→ **Action item**
All lines from the entries below that contain the string "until" should be copied out.

→ **Working data**
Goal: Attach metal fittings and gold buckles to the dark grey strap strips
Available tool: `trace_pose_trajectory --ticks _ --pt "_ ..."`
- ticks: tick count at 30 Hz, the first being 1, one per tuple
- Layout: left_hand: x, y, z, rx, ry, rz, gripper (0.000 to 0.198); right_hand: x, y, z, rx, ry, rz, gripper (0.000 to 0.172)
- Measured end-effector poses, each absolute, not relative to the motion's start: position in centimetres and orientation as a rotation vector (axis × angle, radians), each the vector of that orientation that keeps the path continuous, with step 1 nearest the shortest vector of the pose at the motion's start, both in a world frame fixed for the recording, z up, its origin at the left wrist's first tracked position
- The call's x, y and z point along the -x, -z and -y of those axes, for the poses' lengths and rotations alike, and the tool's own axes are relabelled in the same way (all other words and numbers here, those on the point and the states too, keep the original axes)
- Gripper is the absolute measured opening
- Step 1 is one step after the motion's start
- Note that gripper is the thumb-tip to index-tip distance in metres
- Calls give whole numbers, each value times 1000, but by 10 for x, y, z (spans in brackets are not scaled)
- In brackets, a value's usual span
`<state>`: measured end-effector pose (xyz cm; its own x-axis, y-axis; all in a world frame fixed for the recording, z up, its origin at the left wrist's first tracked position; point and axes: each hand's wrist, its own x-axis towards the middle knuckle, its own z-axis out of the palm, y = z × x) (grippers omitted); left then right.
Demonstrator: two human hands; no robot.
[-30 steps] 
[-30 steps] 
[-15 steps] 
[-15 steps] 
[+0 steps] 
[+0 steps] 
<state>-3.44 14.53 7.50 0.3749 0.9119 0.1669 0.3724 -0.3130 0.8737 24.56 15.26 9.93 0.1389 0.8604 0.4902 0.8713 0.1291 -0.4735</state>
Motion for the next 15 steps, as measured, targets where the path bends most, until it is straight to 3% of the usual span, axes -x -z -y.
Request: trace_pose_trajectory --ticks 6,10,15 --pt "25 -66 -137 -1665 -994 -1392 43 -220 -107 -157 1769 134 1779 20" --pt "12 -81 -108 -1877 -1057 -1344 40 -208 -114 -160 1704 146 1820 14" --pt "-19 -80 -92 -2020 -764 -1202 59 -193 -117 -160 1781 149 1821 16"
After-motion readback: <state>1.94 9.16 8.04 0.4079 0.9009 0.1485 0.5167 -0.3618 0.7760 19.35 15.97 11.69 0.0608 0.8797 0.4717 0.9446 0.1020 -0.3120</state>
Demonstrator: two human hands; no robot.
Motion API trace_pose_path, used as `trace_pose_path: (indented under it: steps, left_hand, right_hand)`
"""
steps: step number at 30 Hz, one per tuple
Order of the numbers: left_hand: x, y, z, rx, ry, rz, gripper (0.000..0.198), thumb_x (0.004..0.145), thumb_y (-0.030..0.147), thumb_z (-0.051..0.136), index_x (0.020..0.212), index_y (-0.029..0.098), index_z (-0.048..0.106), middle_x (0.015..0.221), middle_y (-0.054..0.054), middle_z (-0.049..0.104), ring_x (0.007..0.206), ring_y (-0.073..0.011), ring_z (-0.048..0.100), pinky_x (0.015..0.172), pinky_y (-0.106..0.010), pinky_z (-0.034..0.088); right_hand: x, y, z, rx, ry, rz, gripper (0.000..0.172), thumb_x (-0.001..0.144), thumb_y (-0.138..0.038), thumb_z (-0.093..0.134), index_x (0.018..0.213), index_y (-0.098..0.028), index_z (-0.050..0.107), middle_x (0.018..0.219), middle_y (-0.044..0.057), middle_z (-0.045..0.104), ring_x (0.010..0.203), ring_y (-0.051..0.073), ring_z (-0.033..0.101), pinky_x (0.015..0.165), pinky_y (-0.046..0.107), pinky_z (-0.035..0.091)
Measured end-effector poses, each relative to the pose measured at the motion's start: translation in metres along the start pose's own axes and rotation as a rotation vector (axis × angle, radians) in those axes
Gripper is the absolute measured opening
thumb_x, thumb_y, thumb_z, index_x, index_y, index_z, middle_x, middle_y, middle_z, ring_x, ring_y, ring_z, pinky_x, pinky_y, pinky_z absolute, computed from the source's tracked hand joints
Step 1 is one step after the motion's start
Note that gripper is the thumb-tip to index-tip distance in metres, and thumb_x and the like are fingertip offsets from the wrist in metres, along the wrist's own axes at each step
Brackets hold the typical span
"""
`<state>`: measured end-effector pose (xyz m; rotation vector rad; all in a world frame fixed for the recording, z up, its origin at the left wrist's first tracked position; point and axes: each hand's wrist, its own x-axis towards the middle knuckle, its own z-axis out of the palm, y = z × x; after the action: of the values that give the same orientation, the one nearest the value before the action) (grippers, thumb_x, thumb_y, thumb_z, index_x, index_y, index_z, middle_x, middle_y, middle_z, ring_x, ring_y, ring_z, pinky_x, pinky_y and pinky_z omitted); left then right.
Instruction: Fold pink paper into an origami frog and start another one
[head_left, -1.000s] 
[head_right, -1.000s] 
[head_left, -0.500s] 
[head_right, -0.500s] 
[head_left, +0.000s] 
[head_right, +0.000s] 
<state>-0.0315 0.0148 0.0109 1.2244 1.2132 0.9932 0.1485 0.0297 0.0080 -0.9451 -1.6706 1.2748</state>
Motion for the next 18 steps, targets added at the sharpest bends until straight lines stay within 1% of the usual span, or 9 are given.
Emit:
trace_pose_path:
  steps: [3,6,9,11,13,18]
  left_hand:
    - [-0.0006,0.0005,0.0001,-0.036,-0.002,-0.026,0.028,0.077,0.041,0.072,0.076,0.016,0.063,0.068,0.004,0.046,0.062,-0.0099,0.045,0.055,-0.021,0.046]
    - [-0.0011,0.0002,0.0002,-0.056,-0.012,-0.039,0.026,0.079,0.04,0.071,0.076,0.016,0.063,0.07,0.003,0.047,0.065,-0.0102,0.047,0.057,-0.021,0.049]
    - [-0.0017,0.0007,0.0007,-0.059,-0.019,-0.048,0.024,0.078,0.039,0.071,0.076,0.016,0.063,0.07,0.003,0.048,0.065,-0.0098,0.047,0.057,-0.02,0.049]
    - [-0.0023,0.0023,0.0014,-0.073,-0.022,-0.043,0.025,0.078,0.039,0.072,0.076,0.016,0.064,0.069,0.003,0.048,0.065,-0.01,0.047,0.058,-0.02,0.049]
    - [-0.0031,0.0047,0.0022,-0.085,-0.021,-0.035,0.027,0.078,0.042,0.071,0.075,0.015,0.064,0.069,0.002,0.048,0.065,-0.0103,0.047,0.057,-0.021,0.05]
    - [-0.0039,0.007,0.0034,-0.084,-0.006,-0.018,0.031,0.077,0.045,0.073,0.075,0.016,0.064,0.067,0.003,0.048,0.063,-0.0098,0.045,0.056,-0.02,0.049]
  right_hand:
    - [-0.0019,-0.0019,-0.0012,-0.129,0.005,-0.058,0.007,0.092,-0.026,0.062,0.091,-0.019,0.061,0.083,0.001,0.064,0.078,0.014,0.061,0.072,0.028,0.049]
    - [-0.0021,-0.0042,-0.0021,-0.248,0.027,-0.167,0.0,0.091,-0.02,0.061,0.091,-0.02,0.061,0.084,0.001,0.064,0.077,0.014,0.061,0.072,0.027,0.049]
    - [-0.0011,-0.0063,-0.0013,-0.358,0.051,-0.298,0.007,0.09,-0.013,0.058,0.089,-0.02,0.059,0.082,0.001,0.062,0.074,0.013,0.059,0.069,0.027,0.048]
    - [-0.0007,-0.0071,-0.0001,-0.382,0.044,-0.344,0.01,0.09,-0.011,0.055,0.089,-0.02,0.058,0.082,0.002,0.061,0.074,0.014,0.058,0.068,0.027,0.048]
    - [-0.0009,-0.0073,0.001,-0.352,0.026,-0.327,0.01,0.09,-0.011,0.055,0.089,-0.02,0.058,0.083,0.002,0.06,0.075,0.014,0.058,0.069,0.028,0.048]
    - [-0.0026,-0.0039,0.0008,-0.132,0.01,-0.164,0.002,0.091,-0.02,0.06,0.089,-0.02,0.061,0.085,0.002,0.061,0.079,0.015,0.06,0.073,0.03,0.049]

→ **Response to this exercise**
Motion for the next 15 steps, as measured, targets where the path bends most, until it is straight to 3% of the usual span, axes -x -z -y.
Motion for the next 18 steps, targets added at the sharpest bends until straight lines stay within 1% of the usual span, or 9 are given.

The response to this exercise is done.